Double-Wide Eyed

The Waterwheel Lounge doesn’t look like the sort of place that serves up delicious home-style food. It looks like the sort of place you go to get your head bludgeoned on the rim of a toilet by a hulking longshoreman named Ted who’s been drinking boilermakers since sunrise.

Let’s start with the parking lot. It’s gravel, and patrons’ cars are all double-parked. The structure that contains the Waterwheel is essentially a low-slung, red double-wide with faux-wood floors and dusty blinds perpetually drawn shut. This is pure roadhouse chic, set smack in the middle of the urban hodgepodge that defines 15th Avenue Northwest, otherwise known as Aurora’s quieter, slightly less scuzzy brother to the west. Once you’ve entered the Waterwheel’s peculiar ecosystem, there’s no easy way out.
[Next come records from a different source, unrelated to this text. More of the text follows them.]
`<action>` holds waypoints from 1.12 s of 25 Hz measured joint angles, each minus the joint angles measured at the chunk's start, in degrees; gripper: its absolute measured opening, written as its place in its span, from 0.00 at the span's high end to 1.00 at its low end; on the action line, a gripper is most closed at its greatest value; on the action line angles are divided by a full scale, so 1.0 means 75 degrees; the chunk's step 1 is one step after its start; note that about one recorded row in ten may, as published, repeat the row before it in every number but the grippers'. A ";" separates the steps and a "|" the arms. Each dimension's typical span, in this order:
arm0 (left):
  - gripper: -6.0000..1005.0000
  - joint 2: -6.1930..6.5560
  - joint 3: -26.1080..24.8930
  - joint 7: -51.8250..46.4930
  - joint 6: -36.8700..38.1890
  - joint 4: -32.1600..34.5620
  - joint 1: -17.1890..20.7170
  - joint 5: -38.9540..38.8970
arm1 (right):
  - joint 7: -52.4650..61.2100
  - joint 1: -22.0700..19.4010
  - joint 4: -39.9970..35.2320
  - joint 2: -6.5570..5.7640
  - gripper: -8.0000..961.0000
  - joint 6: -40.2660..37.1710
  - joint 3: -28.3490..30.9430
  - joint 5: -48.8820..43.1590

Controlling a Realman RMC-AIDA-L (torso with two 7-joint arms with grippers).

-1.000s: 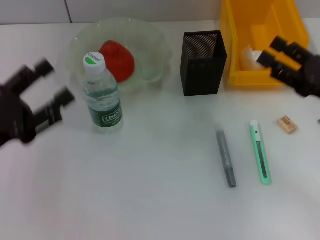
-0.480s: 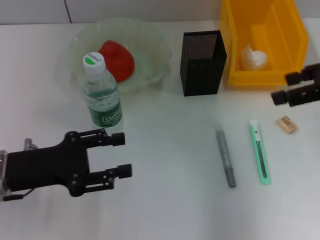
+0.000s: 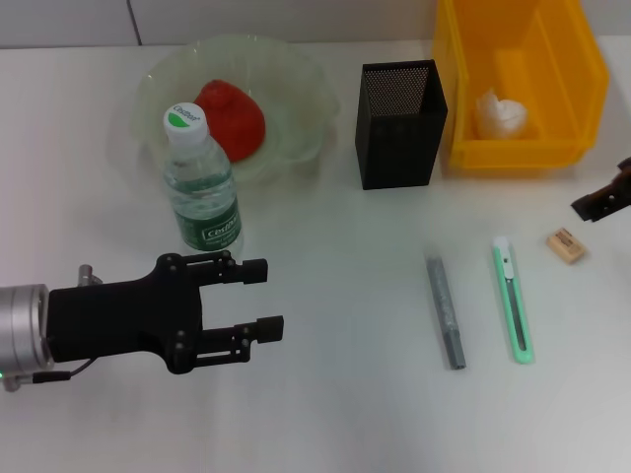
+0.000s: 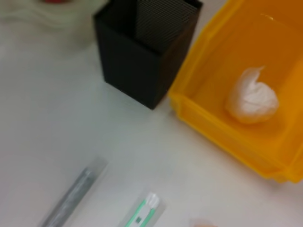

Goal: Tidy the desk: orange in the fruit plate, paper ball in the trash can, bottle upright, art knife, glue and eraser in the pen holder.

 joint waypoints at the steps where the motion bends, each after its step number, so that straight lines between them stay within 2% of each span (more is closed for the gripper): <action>1: 0.31 0.0000 0.0000 0.0000 0.0000 0.0000 0.0000 0.0000 | 0.0000 0.0000 0.0000 0.0000 0.20 0.0000 0.0000 0.0000; 2: 0.31 -0.0010 0.0047 -0.0001 -0.0048 0.0006 -0.0006 0.0002 | -0.0035 0.0107 0.0679 -0.0010 0.20 0.0492 0.0042 0.0030; 5: 0.31 -0.0018 0.0059 -0.0040 -0.0054 0.0017 -0.0022 0.0003 | -0.0130 0.0215 0.1137 -0.0011 0.20 0.0842 0.0045 0.0146; 14: 0.31 -0.0022 0.0067 -0.0183 -0.0080 0.0025 -0.0070 0.0015 | 0.0024 0.0978 0.2712 0.0018 0.20 0.1075 -0.0132 0.0372; 17: 0.31 -0.0123 0.0088 -0.0184 -0.0249 0.0029 -0.0061 0.0193 | 0.0124 0.1091 0.3108 0.0028 0.20 0.1255 -0.0349 0.0373; 28: 0.31 -0.0152 0.0065 -0.0181 -0.0360 0.0029 0.0007 0.0306 | 0.0634 0.1110 0.3613 0.0043 0.20 0.1814 -0.1027 0.0339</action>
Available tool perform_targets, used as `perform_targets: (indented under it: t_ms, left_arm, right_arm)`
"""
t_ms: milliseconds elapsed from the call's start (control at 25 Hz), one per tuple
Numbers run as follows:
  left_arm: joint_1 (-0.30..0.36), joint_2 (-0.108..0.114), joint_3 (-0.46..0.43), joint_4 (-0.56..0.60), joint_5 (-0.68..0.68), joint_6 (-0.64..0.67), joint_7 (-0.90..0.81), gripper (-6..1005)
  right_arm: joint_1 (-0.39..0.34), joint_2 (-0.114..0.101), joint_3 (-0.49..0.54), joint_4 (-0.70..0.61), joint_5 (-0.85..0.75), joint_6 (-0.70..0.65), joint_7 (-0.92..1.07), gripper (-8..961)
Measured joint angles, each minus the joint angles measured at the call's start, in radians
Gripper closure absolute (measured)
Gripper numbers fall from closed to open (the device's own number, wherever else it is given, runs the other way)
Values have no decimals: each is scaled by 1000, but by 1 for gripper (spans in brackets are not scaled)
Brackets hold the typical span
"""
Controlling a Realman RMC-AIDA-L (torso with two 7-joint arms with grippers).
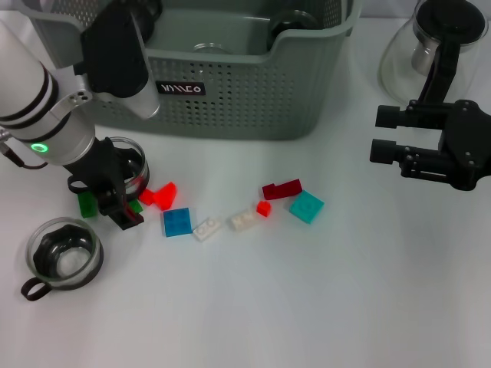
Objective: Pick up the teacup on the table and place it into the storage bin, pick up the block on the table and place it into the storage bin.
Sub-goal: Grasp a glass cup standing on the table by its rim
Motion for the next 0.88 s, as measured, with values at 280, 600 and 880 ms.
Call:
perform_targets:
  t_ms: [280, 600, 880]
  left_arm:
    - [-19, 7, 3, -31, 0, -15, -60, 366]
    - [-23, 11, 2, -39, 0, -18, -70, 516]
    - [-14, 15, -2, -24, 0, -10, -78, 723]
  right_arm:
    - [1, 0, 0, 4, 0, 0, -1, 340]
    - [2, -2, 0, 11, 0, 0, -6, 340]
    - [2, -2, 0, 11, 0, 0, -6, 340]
On a Wednesday evening in late September, shortly after quittin’ time, there are half a dozen salty, middle-aged regulars sipping drinks at the Waterwheel’s horseshoe bar. One of them is a biker whose accent betrays an Eastern European heritage. A few feet from the bar is a lone pool table with a dusty, inflatable bottle of Rainier suspended from the ceiling overhead, and a handful of large plastic containers filled with Christmas ornaments underneath. Also a few feet from the bar—everything at the Waterwheel is a few feet from the bar—a couple of heavyset young women seated at a tiny circular table are drinking Jägermeister shots with Busch backs.

But two factors defuse this potentially combustible atmosphere: (1) an incredibly sweet bartender named Susan, and (2) the Waterwheel’s devotion to churning out first-rate Americana meals from an itsy-bitsy kitchen in the back of the double-wide.

Casually dressed in a white sweatshirt, track pants, and flip-flops, Susan is a seasoned, middle-aged cocktail slinger who strikes a matronly tone with all her customers, old and new. Her calming presence pervades a room where a fistfight over whether to play “Whipping Post” or “Blue Sky” on the jukebox would otherwise be apt to erupt. Instead, it’s like you’re drinking with your favorite aunts and uncles.

The Waterwheel’s menu calls to mind the down-home goodness of Linda’s Tavern or Hattie’s Hat, minus the hipper-than-thou clientele (although there was a table of pierced-nostril dive bombers present on a second visit at a later hour). For those in the know, the lounge’s delectable selection of 5-ounce burgers is its calling card. But the chicken-fried steak, pork chops, and a grilled club sandwich on rustic bread also show that the Waterwheel takes its chow as seriously as it does its hooch, further proof that you can’t judge a roadhouse on looks alone.